- **Work to complete**: Go through the records and extract every line with the word "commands".

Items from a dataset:

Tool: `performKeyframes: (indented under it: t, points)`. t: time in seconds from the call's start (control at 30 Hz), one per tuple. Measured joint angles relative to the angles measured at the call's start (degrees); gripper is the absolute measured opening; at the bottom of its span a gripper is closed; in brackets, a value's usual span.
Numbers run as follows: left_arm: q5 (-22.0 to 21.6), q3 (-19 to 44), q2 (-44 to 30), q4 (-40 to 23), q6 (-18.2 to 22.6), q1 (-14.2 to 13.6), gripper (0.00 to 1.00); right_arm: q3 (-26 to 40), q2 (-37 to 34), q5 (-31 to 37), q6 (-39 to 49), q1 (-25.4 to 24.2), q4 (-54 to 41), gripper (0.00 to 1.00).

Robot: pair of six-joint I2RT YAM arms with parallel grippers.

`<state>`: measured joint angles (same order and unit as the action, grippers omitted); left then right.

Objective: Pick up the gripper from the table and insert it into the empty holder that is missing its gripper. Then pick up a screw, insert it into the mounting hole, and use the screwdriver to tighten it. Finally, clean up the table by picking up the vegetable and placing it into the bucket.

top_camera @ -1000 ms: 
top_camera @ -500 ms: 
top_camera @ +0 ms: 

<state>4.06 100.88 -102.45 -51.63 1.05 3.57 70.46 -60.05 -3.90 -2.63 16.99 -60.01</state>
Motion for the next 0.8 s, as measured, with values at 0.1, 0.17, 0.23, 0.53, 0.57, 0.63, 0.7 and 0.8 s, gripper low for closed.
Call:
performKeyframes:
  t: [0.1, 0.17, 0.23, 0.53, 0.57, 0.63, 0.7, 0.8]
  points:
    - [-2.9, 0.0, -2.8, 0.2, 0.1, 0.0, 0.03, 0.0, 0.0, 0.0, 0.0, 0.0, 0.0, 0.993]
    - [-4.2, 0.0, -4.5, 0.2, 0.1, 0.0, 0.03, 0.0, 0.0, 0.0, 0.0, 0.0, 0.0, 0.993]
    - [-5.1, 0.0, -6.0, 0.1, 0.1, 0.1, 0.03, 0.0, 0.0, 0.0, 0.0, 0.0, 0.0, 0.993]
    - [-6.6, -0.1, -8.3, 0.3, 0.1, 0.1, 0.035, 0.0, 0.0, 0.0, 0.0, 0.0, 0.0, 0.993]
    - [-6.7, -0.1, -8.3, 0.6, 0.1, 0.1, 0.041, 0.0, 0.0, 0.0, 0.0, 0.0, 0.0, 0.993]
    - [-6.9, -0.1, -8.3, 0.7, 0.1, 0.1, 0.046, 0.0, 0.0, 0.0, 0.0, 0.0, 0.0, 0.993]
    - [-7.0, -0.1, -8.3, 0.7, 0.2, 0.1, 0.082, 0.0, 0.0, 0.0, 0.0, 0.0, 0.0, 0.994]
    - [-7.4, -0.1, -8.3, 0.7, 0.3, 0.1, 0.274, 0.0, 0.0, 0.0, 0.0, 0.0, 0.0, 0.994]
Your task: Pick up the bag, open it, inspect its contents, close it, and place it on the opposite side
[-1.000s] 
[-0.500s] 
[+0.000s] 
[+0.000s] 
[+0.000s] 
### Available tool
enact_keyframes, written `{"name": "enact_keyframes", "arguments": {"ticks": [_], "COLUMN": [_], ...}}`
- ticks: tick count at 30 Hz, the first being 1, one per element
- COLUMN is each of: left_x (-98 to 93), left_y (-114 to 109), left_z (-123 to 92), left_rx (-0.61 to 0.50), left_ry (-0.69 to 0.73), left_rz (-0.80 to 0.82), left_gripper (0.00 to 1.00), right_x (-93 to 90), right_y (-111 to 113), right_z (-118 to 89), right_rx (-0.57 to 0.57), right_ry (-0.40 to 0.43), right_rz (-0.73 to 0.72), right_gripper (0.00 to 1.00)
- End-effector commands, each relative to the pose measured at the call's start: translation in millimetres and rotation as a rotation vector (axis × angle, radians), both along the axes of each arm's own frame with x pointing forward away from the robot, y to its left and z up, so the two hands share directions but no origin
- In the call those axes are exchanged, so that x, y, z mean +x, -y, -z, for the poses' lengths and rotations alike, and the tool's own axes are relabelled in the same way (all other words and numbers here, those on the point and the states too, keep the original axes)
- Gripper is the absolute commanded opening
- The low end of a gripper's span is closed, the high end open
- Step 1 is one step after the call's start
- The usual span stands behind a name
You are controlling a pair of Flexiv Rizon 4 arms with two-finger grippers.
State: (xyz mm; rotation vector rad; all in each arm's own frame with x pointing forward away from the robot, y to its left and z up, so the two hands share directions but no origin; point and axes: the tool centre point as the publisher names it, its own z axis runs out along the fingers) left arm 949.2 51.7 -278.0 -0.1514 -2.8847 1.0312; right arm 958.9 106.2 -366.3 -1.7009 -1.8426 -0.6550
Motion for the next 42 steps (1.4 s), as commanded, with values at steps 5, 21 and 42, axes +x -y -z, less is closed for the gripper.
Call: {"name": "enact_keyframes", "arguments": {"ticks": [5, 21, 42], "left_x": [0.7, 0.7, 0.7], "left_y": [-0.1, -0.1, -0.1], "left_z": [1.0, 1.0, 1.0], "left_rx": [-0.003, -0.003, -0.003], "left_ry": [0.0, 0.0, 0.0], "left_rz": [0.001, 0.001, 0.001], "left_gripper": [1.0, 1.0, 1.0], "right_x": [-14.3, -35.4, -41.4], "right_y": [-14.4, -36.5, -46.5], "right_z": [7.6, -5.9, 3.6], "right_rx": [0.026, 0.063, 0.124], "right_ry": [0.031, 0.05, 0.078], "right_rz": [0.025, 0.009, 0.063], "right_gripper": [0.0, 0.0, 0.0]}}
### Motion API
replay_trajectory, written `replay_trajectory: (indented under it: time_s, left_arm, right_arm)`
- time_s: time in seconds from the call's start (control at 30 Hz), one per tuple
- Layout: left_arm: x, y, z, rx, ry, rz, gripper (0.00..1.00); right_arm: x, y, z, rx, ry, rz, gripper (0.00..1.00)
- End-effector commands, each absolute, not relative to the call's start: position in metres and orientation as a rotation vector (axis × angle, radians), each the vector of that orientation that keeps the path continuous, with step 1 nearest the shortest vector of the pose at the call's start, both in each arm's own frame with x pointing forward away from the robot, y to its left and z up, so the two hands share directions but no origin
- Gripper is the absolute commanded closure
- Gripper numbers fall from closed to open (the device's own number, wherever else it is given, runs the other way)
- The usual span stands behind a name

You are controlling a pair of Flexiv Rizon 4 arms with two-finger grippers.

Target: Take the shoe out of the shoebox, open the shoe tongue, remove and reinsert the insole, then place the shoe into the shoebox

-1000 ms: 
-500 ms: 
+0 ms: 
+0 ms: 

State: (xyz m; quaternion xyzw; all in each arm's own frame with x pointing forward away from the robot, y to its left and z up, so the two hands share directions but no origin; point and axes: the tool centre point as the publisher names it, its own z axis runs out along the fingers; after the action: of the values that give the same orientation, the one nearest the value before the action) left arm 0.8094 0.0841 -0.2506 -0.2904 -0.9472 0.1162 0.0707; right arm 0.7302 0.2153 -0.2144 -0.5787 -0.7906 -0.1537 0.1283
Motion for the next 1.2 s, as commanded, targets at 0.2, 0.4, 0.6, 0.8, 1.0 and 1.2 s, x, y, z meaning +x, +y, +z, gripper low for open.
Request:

- **Finished task**:
- End-effector commands, each relative to the pose measured at the call's start: translation in millimetres and rotation as a rotation vector (axis × angle, radians), both along the axes of each arm's own frame with x pointing forward away from the robot, y to its left and z up, so the two hands share directions but no origin
- End-effector commands, each absolute, not relative to the call's start: position in metres and orientation as a rotation vector (axis × angle, radians), each the vector of that orientation that keeps the path continuous, with step 1 nearest the shortest vector of the pose at the call's start, both in each arm's own frame with x pointing forward away from the robot, y to its left and z up, so the two hands share directions but no origin

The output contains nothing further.